Nesse ínterim, tivemos um amigo nosso acometido de forte gripe, que o
deixou incapaz até de falar. Estando ele acamado, transmitimos a sua
esposa a receita do Frei Romano. Ele se curou da gripe, afirmando hoje
que um grave problema, o excesso catarral que o acometia sempre,
praticamente desapareceu! Está em vias de repetir a dose.
Diante de tudo que foi exposto, concluímos ser oportuno reproduzir a
receita de Frei Romano Zago publicada no NOVO MILÊNIO. As frases entre
parênteses são comentários nossos.
Receita
Pegue duas, três ou
mais folhas de babosa, de maneira que postas em fila, somem um metro;
meio quilo de mel puro e umas quatro colheres de algum destes
destilados: cachaça de alambique, garapa, conhaque, uisque e tequila.
Cortar os espinhos das folhas, limpá-las do pó, picá-las e colocar
tudo junto no liquidificador (não precisa tirar a casca).
A mistura obtida deve ser guardada longe da luz, de preferência na
geladeira (não filtrar nem cozinhar).
Tomar três colheres de sopa ao dia:
manhã, meio dia e noite, uns 15 minutos antes das refeições, quando
as pepsinas do organismo estão ansiosas para entrar em ação, e assim
levam os elementos curativos até os confins do corpo. O álcool que
ajuda a dilatar os vasos sangüíneos, favorece esta viagem de limpeza
geral.
O tratamento dura uns dez dias e para repeti-lo deve-se aguardar algum
tempo.
Quanto à coleta das folhas, prefiram-se as mais velhas, colham-se antes
do nascer do sol ou antes de ele se pôr.
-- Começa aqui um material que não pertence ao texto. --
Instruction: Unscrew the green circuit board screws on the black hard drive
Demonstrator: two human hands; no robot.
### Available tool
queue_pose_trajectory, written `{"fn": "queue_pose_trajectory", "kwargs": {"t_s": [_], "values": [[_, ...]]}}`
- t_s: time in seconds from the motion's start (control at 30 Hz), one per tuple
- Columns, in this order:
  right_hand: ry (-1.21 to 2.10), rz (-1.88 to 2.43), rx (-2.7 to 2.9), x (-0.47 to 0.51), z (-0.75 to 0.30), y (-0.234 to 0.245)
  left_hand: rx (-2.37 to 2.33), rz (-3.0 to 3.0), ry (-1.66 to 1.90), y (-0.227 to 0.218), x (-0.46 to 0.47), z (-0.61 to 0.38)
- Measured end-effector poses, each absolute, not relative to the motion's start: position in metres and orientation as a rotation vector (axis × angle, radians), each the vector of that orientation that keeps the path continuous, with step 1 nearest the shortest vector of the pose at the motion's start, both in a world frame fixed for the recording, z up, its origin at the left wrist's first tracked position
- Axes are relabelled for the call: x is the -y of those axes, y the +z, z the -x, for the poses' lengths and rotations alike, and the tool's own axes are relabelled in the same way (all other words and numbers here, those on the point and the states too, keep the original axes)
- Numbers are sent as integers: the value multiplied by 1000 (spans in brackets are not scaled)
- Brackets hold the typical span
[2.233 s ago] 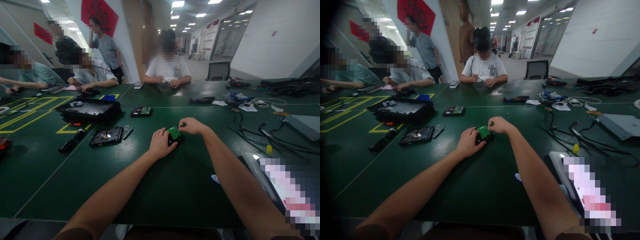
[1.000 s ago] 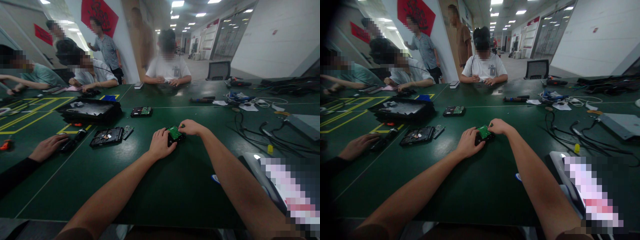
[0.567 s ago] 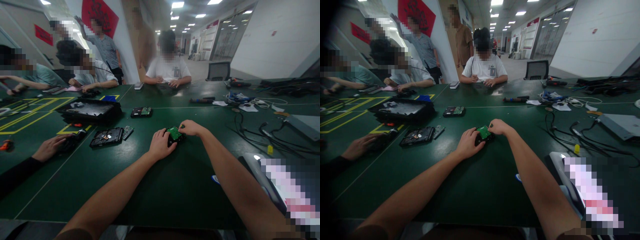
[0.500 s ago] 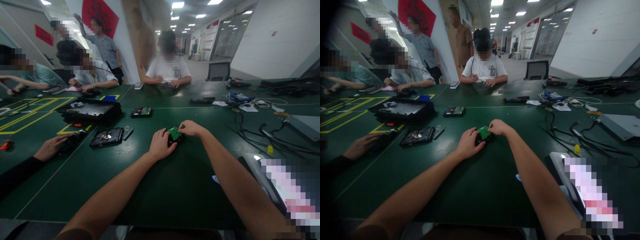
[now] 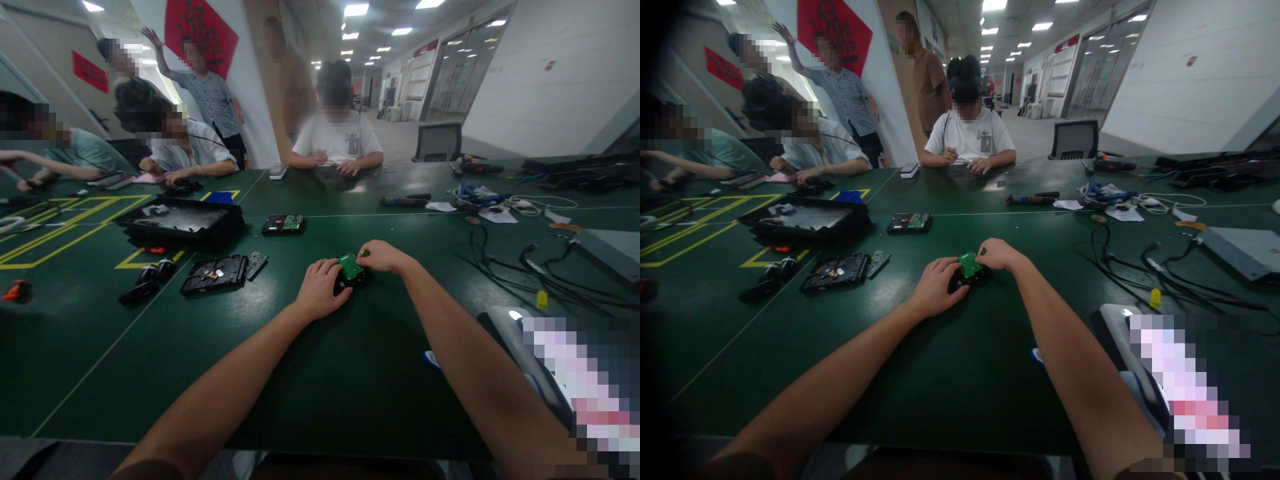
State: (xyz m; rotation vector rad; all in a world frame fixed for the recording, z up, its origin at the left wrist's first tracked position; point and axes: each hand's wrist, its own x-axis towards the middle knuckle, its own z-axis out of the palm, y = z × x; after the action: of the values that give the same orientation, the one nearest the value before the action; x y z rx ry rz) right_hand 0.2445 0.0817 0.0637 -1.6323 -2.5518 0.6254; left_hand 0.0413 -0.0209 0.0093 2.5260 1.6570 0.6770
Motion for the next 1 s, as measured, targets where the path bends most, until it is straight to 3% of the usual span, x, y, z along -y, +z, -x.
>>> {"fn": "queue_pose_trajectory", "kwargs": {"t_s": [0.47,1.0], "values": [[489,1614,2618,-91,-247,57,-1657,-2555,634,6,20,-39],[674,1631,2565,-77,-246,71,-1672,-2573,596,13,22,-42]]}}
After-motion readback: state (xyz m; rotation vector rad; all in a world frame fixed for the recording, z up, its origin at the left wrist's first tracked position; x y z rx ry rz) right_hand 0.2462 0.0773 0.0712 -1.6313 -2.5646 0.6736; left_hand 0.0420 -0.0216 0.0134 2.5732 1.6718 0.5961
Nunca, enquanto ele estiver
pleno por causa de suas radiações ultravioletas. A coleta também é
boa uma semana depois da chuva.
ObS.:
O preparado caseiro de babosa, com casca, não deve ser tomado de forma
continuada. Mas só umas quatro vezes ao ano. Aos que são portadores do
câncer, aconselha-se um intervalo de 15 dias. Este preparado não é
aconselhado para gestantes e mães que amamentam, pois a casca desta
planta possui uma substância chamada Giclosídio barbatein, que age
sobre as células do intestino grosso, podendo provocar parto prematuro,
por causa do possível aumento de contrações do útero.
Aplicações:
Segundo o Frei
Romano, a babosa pode e deve ser usada para curar qualquer doença,
sendo esta planta milagrosa capaz de deter até o avanço da AIDS. Ele
afirma que uma senhora italiana foi curada de câncer nos rins; a
diretora de um colégio, de tumor no útero; um menino de 5 anos,
argentino, de leucemia; um jovem, de Palermo, não teve mais as infecções
oportunistas que atacam os aidéticos. Centenas de pessoas ficaram sãs,
livrando-se de alergias, aftas, asma, anemia, cólicas, cãibras,
artrose, queimaduras, insolação, doenças de pele, gangrena, diabetes,
hemorróidas, furúnculo, doenças venéreas, infecção da bexiga e dos
rins, dores de ouvido e de cabeça, problemas no figado e no estômago,
úlceras gástricas, varizes, verrugas e vermes.
Efeitos Colaterais:
Pelo visto, a babosa
atua como um poderoso regenerador, livrando o organismo das toxinas, tal
como um fortíssimo depurador sangüíneo. Em conseqüência, quem se
submete ao tratamento com a babosa pode ter desarranjo intestinal,
coceiras, pequenas manchas na pele, bolhas, fezes fétidas, urina mais
escura, erupção nas pontas dos dedos, coceira no couro cabeludo e
formigamento nas mãos.
Advertência:
Tal como ocorre com
qualquer produto natural, a babosa pode reagir de forma diferenciada na
presença de elementos químicos no organismo.